**EXERCISE BRIEF**
Your task is to copy the listing exactly, with the pictures left out.

**DATA SECTION**
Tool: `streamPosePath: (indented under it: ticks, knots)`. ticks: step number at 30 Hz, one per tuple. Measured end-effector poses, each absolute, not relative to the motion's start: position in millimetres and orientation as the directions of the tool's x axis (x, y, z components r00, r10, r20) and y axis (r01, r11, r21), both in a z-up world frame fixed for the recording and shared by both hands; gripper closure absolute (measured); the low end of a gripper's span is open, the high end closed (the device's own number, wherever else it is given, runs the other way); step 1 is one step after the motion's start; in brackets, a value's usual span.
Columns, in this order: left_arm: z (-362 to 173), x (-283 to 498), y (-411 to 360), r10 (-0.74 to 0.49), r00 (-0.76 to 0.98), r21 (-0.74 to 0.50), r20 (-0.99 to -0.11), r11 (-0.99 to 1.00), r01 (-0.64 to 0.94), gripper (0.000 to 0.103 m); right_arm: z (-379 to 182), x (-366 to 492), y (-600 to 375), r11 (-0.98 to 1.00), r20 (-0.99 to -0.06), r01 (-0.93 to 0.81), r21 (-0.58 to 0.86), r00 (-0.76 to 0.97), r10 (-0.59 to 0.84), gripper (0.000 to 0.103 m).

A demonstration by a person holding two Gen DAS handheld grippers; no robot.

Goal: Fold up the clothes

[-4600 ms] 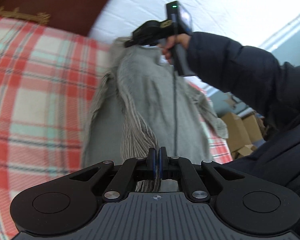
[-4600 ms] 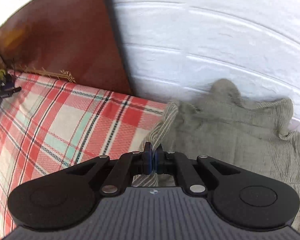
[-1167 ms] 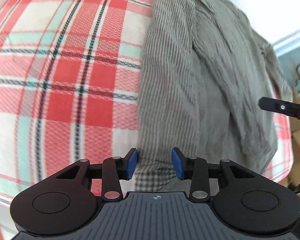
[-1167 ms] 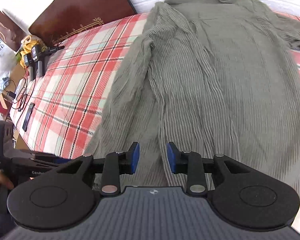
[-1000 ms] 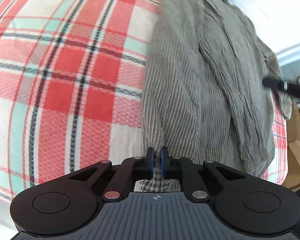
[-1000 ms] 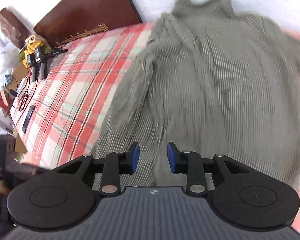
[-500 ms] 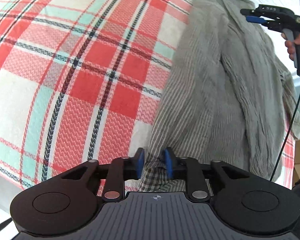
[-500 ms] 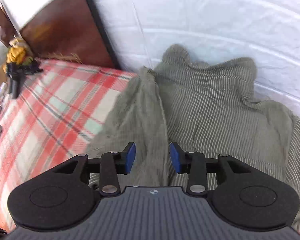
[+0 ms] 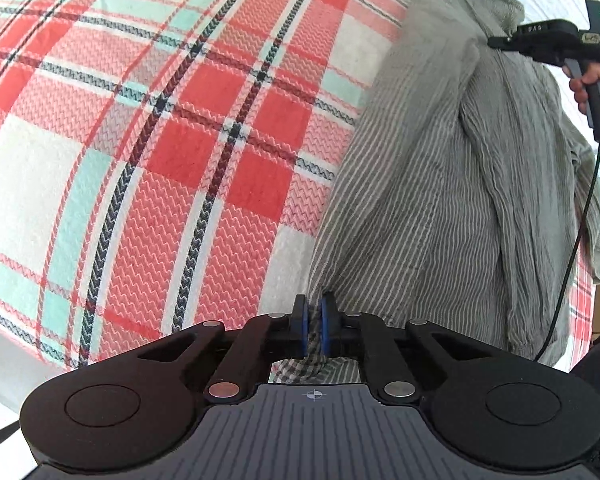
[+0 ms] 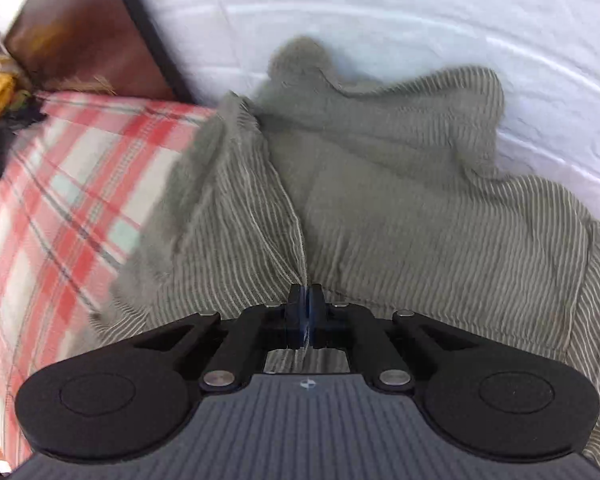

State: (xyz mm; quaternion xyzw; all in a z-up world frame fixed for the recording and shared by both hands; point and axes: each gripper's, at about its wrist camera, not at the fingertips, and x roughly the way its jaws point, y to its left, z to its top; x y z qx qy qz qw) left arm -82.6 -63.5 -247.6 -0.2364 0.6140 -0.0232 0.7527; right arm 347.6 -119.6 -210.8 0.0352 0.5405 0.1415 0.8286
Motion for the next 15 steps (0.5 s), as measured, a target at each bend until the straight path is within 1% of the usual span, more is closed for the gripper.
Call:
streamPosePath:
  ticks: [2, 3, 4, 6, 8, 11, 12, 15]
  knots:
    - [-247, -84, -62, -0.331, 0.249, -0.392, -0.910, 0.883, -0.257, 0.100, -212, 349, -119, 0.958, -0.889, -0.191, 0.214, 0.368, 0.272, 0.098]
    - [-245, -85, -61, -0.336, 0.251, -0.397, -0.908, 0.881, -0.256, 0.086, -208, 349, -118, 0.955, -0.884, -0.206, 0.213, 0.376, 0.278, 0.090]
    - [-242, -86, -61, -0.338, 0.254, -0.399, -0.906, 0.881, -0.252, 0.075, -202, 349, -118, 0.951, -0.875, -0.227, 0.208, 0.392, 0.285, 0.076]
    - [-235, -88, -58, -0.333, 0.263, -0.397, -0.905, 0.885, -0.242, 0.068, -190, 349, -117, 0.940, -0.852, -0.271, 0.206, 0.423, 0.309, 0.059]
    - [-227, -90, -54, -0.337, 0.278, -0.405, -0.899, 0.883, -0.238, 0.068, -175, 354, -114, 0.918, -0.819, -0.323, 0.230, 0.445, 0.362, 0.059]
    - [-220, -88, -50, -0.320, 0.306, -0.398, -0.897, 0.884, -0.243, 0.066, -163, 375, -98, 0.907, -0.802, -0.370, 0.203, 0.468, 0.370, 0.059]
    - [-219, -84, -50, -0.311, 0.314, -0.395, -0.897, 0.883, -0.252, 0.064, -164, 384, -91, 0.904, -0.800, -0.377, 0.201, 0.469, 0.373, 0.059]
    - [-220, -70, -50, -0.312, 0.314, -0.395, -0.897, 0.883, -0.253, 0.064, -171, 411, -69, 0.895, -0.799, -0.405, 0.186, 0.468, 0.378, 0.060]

**REPLY TO THE EXERCISE**
Tool: `streamPosePath: (indented under it: ticks, knots)`. ticks: step number at 30 Hz, one per tuple. Measured end-effector poses, each absolute, not relative to the motion's start: position in millimetres and orientation as the directions of the tool's x axis (x, y, z components r00, r10, r20) and y axis (r01, r11, r21), both in a z-up world frame fixed for the recording and shared by both hands; gripper closure absolute (measured); the low end of a gripper's span is open, the high end closed (the device's own number, wherever else it is given, runs the other way); step 1 is one step after the motion's start; in brackets, a value's usual span.
Columns, in this order: left_arm: z (-362 to 173), x (-283 to 498), y (-411 to 360), r10 (-0.74 to 0.49), r00 (-0.76 to 0.98), r21 (-0.74 to 0.50), r20 (-0.99 to -0.11), r11 (-0.99 to 1.00), r01 (-0.64 to 0.94), gripper (0.000 to 0.103 m); right_arm: z (-379 to 182), x (-366 to 492), y (-600 to 375), r11 (-0.98 to 1.00), r20 (-0.99 to -0.06), r01 (-0.93 to 0.81), r21 (-0.58 to 0.86), r00 (-0.76 to 0.97), r10 (-0.59 to 0.84), gripper (0.000 to 0.103 m).

A demonstration by a person holding two Gen DAS handheld grippers; no robot.

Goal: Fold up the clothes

[-4600 ms] 
[-4600 ms] 
[-1167 ms] 
[-1167 ms] 
[-1000 ms] 
[-1000 ms] 
[-500 ms] 
[-500 ms] 
[+0 ms] 
[+0 ms] 

State: (xyz mm; quaternion xyzw; all in a z-up world frame fixed for the recording and shared by both hands; point and axes: each gripper's, at about its wrist camera, not at the fingertips, and x roughly the way its jaws point, y to its left, z to its top; x y z qx qy qz qw) left arm -82.6 -63.5 -247.6 -0.2364 0.6140 -0.0232 0.7527; right arm 347.6 -119.6 -210.8 0.0352 0.5405 0.1415 0.8286
Motion for the next 15 steps (0.5 s), as measured, a target at each bend until the straight path is within 1% of the usual span, more is closed for the gripper.
Call:
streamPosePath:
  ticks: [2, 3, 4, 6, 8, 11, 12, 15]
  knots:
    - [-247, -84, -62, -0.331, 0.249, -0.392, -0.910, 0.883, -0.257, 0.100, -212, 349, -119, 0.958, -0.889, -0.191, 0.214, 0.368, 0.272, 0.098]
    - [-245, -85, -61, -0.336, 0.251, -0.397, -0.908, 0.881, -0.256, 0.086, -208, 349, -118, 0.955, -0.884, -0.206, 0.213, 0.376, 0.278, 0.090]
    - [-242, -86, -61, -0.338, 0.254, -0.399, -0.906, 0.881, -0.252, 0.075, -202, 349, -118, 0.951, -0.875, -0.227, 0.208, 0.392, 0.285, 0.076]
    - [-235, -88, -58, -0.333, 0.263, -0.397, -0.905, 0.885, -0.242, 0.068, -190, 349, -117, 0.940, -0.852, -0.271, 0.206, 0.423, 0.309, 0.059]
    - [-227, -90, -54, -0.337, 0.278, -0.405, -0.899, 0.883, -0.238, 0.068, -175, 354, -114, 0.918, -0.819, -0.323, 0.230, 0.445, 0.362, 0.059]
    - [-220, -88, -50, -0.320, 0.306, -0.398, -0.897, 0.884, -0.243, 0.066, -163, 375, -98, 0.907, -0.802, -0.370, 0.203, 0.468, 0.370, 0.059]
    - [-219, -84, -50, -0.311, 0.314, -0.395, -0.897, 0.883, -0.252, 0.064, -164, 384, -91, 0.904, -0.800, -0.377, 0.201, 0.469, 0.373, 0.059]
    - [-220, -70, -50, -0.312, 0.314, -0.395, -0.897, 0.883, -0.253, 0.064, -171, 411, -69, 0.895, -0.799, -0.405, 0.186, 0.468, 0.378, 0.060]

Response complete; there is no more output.